(Items listed in a dataset)
____
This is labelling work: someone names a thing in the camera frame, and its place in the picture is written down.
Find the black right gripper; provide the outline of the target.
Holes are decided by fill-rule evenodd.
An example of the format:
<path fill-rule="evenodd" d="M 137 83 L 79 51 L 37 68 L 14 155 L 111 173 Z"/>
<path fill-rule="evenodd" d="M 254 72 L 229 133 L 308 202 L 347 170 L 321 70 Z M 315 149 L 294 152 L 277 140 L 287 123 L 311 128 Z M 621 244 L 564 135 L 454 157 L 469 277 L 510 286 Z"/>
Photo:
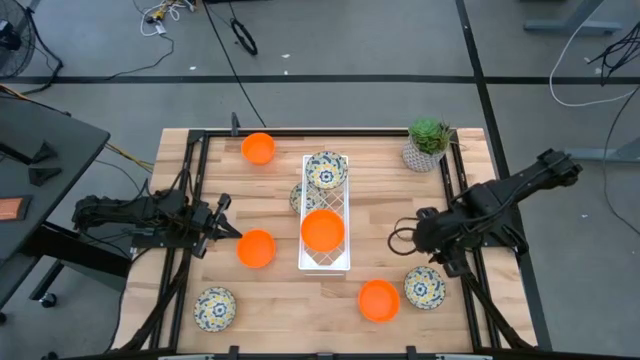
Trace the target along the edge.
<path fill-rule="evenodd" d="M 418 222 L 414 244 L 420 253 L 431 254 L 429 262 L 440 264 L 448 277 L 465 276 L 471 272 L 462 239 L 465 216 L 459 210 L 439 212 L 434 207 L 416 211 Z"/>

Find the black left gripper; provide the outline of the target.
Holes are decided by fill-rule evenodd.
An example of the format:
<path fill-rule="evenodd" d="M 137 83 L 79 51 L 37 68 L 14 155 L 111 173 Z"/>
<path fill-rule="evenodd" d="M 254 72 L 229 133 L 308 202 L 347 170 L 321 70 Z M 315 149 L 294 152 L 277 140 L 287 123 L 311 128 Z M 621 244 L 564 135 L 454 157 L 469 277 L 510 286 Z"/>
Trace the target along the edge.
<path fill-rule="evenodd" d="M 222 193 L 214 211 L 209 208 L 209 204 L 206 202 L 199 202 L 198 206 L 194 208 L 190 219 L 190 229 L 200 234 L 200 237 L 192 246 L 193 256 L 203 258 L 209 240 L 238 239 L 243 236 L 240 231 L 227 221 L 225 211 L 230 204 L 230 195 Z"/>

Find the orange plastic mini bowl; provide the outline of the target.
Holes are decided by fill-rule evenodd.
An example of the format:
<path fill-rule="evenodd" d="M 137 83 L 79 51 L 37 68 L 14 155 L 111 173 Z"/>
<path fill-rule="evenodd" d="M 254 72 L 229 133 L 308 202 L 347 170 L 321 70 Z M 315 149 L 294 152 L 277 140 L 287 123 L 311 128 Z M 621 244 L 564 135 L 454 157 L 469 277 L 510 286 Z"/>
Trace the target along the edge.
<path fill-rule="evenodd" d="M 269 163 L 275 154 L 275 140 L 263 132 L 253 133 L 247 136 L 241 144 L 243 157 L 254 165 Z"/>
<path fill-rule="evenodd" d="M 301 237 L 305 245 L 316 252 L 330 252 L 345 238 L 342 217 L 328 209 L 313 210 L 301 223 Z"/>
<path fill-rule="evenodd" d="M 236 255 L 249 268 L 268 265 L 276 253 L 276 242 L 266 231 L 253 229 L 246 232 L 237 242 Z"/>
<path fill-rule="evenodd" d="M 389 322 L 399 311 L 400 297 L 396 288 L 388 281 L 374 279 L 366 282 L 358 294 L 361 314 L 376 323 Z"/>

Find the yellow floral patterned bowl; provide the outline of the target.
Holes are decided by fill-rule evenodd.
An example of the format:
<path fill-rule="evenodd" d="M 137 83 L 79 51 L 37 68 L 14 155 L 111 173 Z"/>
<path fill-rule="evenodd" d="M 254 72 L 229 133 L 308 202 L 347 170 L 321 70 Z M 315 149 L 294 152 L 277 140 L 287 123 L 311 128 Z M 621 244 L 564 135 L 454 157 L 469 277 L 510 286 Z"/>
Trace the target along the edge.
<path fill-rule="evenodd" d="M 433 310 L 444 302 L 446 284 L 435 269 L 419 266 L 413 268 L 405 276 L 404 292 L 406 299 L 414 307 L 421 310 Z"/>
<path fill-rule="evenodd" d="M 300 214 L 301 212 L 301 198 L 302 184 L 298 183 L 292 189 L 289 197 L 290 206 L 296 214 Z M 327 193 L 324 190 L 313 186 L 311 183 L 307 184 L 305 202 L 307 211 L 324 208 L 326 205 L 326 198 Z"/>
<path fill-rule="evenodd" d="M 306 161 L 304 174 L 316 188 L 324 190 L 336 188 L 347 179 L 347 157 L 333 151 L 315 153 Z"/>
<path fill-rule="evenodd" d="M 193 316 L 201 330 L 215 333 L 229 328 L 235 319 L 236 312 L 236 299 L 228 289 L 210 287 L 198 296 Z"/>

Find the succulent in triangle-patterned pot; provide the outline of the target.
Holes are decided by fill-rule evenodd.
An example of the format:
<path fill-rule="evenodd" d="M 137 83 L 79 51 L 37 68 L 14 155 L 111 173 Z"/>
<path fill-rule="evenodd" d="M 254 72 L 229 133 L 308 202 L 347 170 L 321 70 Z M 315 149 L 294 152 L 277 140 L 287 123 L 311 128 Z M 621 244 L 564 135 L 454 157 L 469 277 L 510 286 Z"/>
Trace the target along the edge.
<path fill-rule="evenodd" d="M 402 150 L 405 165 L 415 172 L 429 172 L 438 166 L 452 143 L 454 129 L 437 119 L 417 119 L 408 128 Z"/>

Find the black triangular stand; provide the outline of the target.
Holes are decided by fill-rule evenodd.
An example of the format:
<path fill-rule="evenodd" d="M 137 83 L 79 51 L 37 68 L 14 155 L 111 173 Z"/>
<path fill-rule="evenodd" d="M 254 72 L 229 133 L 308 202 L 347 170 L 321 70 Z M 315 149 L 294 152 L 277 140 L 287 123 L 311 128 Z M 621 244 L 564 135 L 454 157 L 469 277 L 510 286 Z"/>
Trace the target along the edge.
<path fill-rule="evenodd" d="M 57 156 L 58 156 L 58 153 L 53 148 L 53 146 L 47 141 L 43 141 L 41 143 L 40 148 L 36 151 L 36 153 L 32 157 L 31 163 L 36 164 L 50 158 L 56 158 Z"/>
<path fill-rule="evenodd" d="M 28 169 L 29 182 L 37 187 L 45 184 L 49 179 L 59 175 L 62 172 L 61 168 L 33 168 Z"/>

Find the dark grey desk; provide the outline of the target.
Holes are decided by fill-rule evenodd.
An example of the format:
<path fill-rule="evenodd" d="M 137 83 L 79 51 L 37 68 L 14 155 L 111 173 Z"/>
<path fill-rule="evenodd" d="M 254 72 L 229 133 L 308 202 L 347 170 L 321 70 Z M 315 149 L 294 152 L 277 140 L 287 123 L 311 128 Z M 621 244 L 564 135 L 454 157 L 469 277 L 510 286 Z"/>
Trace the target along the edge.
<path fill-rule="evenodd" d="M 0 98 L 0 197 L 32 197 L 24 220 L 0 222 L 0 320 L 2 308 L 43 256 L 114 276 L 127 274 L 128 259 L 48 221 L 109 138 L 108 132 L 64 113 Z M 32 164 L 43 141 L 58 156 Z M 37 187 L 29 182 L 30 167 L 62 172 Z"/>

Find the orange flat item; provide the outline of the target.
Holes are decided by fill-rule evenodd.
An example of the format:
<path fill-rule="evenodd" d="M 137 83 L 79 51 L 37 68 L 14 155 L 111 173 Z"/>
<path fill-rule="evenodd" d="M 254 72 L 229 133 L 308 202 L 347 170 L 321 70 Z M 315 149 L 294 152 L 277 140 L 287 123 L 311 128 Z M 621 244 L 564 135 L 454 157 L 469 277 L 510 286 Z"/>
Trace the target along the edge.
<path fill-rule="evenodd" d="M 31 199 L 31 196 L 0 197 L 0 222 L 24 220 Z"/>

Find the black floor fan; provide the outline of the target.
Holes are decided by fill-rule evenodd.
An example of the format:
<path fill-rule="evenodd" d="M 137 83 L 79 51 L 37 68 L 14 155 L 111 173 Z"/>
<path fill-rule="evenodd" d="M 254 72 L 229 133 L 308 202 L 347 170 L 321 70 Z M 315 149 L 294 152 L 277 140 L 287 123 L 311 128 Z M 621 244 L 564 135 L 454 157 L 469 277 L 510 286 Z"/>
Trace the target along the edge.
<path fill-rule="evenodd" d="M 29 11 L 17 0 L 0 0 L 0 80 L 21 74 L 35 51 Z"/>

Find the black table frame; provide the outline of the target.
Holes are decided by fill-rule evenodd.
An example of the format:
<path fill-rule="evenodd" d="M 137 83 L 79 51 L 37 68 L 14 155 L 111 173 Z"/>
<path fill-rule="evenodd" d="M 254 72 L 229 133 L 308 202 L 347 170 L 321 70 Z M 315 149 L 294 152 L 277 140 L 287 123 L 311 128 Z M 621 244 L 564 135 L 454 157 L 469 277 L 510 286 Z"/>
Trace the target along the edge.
____
Lines in the data that include the word "bowl" should all be copied.

## Written answer
Find the orange plastic mini bowl; provide the outline of the target.
Find the yellow floral patterned bowl; provide the outline of the target.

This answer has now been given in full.